Also,my birds were doing the same thing yours are doing,sitting in trees and on buildings. After you figure out a good feed amount for your birds,so they are not overfed,you should start flagging them(scaring them out of the trees) to make them fly.
I don't know if your birds have access to a fly pen or aviary or not but it helps if you keep it pretty dark in your loft/kitbox,so when you let them out,they will be really excited to fly. I tried it with my birds and it worked great. I hope this helps you! Keep us updated on your birds progress!


----------



## chrisbirm (Feb 20, 2011)

*New Starter with questions*

Hi Joseph
Thanks for the reply. Sounds like good advise. Yes I was definately overfeeding my birds and have reduced it now. Tonight I will be letting them out before a feed and then getting them to trap a bit faster. I will do this for a while until I think they are ready to fly.

Will keep you posted.

Thanks again


Chris


----------



## Revolution Lofts (Aug 7, 2008)

How big is your loft? Rollers need to have very limited space (some people house 20-25 flying rollers in a kit box thats only 4 feet by 3 feet by 3 feet). THats sounds very crowded but rollers manage to fly better when they get little to no room to fly in the loft. If they are getting their flying done in the loft this might be the reason they aren't flying in the air when you let them out. 

Another factor as mentioned is feeding. Rollers that are over weight WILL NOT roll. Usually a few handfuls does the trick for rollers (feed twice a day if you want) once VERY early in the morning, and then you let them out to fly in the afternoon/evening and then feed them once AFER they have trapped. This seemed to work for me when I had rollers for a short period of time.

And lastly, the only other thing I can think of is that you do not have quality rollers. Either the rollers are show rollers (meaning they were bred for their looks, not their performance in the sky) or they aren't really rollers at all. A lot of people that accidentally breed a roller to lets say a tippler or some other flying breed simply just call the bird a roller in order to get it sold (since rollers come in all colours). Who did you buy your rollers from? How much did you pay? 

Those are the only 3 things I can think. Housing, feed, and quality. Get back to me when ever you can!


----------



## chrisbirm (Feb 20, 2011)

*New Starter*

Hi Matriarch
Some really good advice thanks. Yes my loft has an outside flying area and is pretty roomy in the actual loft area, but I have been thinking of seperating it and putting some birds into smaller areas, so you have just helped me to made up my mind. Thanks

Following a reply that I got from someone else, I now know that I have been overfeeding my birds and that they probably are overweight, so I now have them on a reduced amount, so you are right again !!

Finally these are good birds and I brought them from a guy who came second in the Australian Roller championships so no problems there.
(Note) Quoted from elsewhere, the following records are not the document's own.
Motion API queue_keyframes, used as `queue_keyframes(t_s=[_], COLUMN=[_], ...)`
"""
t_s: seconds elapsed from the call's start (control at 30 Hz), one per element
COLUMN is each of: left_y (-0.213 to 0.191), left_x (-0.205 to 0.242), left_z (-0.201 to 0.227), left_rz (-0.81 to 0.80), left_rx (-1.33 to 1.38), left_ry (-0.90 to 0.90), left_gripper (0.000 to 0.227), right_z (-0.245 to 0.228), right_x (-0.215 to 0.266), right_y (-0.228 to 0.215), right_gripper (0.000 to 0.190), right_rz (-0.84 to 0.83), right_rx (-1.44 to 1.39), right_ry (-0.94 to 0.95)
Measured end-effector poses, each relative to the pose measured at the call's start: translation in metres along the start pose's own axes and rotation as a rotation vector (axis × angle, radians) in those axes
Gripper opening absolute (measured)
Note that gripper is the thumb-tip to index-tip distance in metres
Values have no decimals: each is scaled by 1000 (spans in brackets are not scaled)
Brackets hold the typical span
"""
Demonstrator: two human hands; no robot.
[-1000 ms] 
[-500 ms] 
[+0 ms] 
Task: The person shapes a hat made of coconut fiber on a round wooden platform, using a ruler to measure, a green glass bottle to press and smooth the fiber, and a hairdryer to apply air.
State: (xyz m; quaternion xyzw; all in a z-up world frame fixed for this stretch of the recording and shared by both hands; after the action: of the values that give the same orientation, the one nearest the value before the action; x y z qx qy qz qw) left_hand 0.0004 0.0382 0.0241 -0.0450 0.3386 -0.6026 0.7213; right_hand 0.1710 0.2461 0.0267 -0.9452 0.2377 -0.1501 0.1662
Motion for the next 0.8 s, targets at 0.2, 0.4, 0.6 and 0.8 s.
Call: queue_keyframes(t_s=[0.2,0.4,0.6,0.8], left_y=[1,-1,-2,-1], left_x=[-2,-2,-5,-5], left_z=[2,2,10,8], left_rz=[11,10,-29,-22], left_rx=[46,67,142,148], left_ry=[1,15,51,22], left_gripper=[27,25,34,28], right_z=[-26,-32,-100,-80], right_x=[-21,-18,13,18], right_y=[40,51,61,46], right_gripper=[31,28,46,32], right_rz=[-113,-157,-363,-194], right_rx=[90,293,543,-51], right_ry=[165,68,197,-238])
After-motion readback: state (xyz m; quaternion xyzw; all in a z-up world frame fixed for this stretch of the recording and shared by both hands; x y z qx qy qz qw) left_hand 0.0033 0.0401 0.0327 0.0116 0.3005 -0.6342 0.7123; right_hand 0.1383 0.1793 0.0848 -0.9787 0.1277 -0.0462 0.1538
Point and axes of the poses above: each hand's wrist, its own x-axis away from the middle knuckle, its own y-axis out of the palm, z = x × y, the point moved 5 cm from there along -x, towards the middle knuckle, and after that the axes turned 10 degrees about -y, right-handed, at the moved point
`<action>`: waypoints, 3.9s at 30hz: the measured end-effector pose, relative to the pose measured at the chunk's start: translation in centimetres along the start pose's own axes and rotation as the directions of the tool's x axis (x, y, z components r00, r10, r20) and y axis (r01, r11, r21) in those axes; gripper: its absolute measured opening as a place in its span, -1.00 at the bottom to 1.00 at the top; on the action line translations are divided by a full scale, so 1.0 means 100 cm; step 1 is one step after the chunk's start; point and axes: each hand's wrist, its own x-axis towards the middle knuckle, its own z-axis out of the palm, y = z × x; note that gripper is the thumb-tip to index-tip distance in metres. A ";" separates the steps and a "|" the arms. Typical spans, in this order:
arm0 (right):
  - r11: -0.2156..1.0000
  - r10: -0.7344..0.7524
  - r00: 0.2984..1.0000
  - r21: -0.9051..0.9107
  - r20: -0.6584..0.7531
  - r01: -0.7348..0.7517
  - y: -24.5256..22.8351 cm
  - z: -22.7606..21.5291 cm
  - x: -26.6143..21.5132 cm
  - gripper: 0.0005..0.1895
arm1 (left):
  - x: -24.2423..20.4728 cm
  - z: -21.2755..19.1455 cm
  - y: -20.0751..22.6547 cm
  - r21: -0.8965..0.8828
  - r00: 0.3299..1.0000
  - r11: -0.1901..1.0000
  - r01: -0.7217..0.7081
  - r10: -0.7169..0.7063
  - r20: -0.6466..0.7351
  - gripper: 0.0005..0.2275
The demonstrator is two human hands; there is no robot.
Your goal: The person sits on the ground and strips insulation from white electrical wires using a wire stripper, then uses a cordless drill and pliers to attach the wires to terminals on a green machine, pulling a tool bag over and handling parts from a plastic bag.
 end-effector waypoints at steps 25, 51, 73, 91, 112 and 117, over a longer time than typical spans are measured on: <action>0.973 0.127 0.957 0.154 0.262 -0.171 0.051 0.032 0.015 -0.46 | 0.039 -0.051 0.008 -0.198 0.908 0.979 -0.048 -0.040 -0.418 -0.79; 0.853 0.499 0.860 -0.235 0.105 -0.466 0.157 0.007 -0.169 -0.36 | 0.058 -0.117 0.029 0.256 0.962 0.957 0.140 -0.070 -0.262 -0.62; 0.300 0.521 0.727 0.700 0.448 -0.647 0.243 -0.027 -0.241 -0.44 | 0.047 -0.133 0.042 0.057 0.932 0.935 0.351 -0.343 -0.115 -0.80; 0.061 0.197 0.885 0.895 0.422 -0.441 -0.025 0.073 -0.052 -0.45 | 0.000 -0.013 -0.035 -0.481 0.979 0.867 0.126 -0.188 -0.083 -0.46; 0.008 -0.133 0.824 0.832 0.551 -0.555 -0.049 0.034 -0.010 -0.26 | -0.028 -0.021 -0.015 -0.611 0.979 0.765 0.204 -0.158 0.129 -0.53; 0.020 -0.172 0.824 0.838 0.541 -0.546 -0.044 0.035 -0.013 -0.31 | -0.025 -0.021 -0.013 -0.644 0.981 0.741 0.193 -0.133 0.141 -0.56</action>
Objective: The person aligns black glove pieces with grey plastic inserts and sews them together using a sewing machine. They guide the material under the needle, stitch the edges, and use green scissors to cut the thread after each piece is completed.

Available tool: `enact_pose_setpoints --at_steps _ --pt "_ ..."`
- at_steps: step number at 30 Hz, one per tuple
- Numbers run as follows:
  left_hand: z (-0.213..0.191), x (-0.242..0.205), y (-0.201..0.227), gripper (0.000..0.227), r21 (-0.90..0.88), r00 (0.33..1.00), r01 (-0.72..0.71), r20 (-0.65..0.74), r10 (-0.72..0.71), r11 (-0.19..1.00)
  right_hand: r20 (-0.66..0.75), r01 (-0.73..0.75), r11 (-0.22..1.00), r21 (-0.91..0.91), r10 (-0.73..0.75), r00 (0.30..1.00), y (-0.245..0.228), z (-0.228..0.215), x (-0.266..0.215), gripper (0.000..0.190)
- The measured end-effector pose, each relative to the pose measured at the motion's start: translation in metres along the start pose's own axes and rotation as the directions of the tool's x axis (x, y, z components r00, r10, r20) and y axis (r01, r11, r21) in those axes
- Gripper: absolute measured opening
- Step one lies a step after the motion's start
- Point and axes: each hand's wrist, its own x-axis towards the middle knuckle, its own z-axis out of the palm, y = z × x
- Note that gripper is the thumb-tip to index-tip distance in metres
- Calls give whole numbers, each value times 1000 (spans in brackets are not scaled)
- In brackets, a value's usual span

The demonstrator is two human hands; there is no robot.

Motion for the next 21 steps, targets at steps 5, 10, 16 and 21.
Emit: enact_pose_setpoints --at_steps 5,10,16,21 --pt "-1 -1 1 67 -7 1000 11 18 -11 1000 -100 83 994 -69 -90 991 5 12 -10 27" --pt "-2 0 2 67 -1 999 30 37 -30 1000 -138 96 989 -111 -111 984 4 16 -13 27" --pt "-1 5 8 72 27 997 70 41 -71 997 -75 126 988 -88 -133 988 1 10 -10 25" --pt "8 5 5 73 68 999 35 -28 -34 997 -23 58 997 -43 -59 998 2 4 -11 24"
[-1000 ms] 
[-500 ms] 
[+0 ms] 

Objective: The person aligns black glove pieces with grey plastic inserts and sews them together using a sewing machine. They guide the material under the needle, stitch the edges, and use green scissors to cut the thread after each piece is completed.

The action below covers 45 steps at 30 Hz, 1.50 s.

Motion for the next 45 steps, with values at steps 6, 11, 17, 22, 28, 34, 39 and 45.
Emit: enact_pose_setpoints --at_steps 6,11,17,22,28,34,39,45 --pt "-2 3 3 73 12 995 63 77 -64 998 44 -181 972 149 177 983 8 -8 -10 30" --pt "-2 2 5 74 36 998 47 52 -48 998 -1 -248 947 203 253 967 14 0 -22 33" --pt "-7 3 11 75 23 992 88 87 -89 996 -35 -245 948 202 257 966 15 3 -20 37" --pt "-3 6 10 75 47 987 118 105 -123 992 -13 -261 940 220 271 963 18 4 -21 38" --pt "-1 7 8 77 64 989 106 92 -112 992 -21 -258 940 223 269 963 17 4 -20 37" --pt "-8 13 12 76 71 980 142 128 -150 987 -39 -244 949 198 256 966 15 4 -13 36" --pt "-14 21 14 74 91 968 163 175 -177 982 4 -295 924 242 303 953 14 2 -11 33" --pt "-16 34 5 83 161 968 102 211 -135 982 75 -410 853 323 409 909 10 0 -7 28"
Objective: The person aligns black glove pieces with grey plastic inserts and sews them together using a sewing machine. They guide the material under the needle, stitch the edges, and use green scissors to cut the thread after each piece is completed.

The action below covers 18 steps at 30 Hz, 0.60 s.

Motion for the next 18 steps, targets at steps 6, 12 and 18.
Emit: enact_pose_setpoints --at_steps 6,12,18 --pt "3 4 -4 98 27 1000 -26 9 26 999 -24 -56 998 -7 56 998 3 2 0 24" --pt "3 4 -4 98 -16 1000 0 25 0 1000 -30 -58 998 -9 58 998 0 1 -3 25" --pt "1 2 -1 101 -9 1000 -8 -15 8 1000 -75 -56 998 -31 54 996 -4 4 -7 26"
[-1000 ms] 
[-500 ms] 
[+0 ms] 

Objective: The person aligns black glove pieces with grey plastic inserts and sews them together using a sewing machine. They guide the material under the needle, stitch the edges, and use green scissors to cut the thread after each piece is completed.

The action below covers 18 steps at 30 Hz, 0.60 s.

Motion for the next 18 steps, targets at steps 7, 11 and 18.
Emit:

I will keep up the new regime and let you know if things improve.

Thanks heaps

Chris for Oz (Australia)


----------



## Revolution Lofts (Aug 7, 2008)

Okay I think the problems solved 

1. Cut down on the feed
2. Give your flyers LITTLE room to fly in the loft. (4 foot by 4 foot by 3 foot loft can hold close to 20 rollers). The breeders on the other hand can be given all the room they want since a.) you won't be flying them outside. b.) they can also be overfed if you want since if they ever do escape, they don't have the stamina to fly away, they'll basically just go onto the roof or ground but thats about it.

3. Since your birds are of high quality, the feed and housing seem to be the problem. 

Let me know how everything works out


----------



## Chilangz (Apr 3, 2008)

yes!! Very little space for the birds in the loft............ This is a open secret we all follow in here. especially 5 months before the competition begins.


----------



## velo99 (Apr 8, 2007)

Hey Chilangz,
Do you have a lot of guys in your competition? There is a World Cup fly that involves all of the major continents in the world. A winner is announced at the end of the competition. He gets to be the judge next year. 
Just thought I would mention it.
The World Cup general co-ordinator is on here. His name is Rick Mee. 
yits


----------